* About this task: Send back the whole listing untouched.

* Exercise data:

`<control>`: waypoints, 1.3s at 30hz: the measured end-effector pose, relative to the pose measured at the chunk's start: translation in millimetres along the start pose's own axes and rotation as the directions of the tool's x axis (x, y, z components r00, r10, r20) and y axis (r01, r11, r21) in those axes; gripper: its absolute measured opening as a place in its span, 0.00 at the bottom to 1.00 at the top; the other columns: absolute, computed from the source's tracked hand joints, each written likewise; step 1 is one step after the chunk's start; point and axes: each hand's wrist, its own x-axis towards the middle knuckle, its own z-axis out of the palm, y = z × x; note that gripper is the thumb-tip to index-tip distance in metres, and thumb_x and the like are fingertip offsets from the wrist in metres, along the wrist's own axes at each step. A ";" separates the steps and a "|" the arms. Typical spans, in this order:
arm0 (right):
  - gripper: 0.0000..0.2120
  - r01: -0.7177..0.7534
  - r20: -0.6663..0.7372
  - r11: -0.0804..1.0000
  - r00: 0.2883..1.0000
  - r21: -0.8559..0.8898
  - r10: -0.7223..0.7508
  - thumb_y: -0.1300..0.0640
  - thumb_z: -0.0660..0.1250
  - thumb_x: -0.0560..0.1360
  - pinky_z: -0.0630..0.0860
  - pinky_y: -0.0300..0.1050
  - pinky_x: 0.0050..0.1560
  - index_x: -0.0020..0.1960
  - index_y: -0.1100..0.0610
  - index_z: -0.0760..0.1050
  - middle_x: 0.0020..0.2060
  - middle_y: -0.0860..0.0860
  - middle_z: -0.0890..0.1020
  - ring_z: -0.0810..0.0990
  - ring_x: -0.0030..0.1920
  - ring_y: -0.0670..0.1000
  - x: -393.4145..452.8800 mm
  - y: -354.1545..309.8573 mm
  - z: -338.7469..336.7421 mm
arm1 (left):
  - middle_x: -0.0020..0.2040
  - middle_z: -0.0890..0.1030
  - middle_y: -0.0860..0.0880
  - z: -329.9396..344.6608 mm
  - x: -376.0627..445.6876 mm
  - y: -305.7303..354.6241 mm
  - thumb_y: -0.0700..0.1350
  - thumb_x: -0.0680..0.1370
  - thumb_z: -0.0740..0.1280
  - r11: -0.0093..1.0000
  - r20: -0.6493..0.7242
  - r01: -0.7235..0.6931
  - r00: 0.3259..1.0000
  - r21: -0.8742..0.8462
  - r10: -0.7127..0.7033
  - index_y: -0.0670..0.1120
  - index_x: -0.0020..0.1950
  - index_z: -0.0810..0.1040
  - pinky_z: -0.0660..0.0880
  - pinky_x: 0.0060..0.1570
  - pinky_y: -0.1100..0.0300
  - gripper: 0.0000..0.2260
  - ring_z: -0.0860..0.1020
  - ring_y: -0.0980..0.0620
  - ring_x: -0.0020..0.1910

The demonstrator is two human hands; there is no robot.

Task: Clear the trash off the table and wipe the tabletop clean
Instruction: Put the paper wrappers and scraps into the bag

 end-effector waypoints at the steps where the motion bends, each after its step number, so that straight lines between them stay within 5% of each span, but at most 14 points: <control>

* Result of this exercise:
`<control>`: waypoints, 1.3s at 30hz: the measured end-effector pose, relative to the pose measured at the chunk's start: translation in millimetres along the start pose's own axes and rotation as the directions of the tool's x axis (x, y, z components r00, r10, r20) and y axis (r01, r11, r21) in those axes; gripper: its absolute measured opening as a place in its span, 0.00 at the bottom to 1.00 at the top; the other columns: absolute, computed from the source's tracked hand joints, each written likewise; step 1 is one step after the chunk's start; point and axes: each hand's wrist, its own x-axis towards the middle knuckle, its own z-axis out of the palm, y = z × x; note that gripper is the thumb-tip to index-tip distance in metres, and thumb_x and the like are fingertip offsets from the wrist in metres, along the wrist's own axes at each step. A ";" separates the steps and a "|" the arms. Typical spans, in this order:
arm0 (right):
  - gripper: 0.0000..0.2120
  - r01: -0.7177..0.7534
  - r20: -0.6663..0.7372
  - r11: -0.0804..1.0000
  - r00: 0.2883..1.0000
  - r21: -0.8559..0.8898
  - r10: -0.7223..0.7508
  - thumb_y: -0.1300..0.0640
  - thumb_z: -0.0660..0.1250
  - thumb_x: -0.0560..0.1360
  - pinky_z: -0.0630..0.0860
  - pinky_y: -0.0300..0.1050
  - pinky_x: 0.0050..0.1560
  - index_x: -0.0020..0.1960
  - index_y: -0.1100..0.0610
  - index_z: -0.0760..0.1050
  - middle_x: 0.0020..0.2060
  - middle_y: -0.0860..0.0860
  - middle_z: -0.0890..0.1020
  - ring_z: -0.0810..0.0990
  - ring_x: -0.0030..0.1920
  - ring_y: -0.0670..0.1000
  - x: -393.4145..452.8800 mm
  - y: -354.1545..309.8573 mm
  - z: -338.7469..336.7421 mm
arm1 (left):
  - middle_x: -0.0020..0.2040
  - middle_z: -0.0890..0.1030
  - middle_y: -0.0860..0.0880
  - z: -329.9396..344.6608 mm
  - x: -376.0627..445.6876 mm
  - y: -305.7303..354.6241 mm
  - thumb_y: -0.0700..0.1350
  - thumb_x: -0.0680..0.1370
  - thumb_z: -0.0740..0.1280
  - r11: -0.0093..1.0000
  - r20: -0.6493..0.7242
  - r01: -0.7235..0.6931
  - r00: 0.3259..1.0000
  - r21: -0.8742..0.8462
  - r10: -0.7127..0.7033
  - index_y: -0.0670..0.1120
  - index_x: -0.0020..0.1950
  - index_z: -0.0810..0.1040
  - pinky_z: -0.0660..0.0880
  - pinky_x: 0.0060..0.1570
  - pinky_y: -0.1100..0.0300
  - gripper: 0.0000..0.2260
  - ring_z: -0.0860..0.1020
  - ring_y: -0.0980..0.0620
  - ring_x: -0.0020..0.1910

The demonstrator is two human hands; there is no robot.

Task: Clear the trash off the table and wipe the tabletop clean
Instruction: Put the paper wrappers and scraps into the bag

 end-effector waypoints at the steps where the motion bends, each after its step number, so that straight lines between them stay within 5% of each span, but at most 14 points: <control>

The output as shown is complete.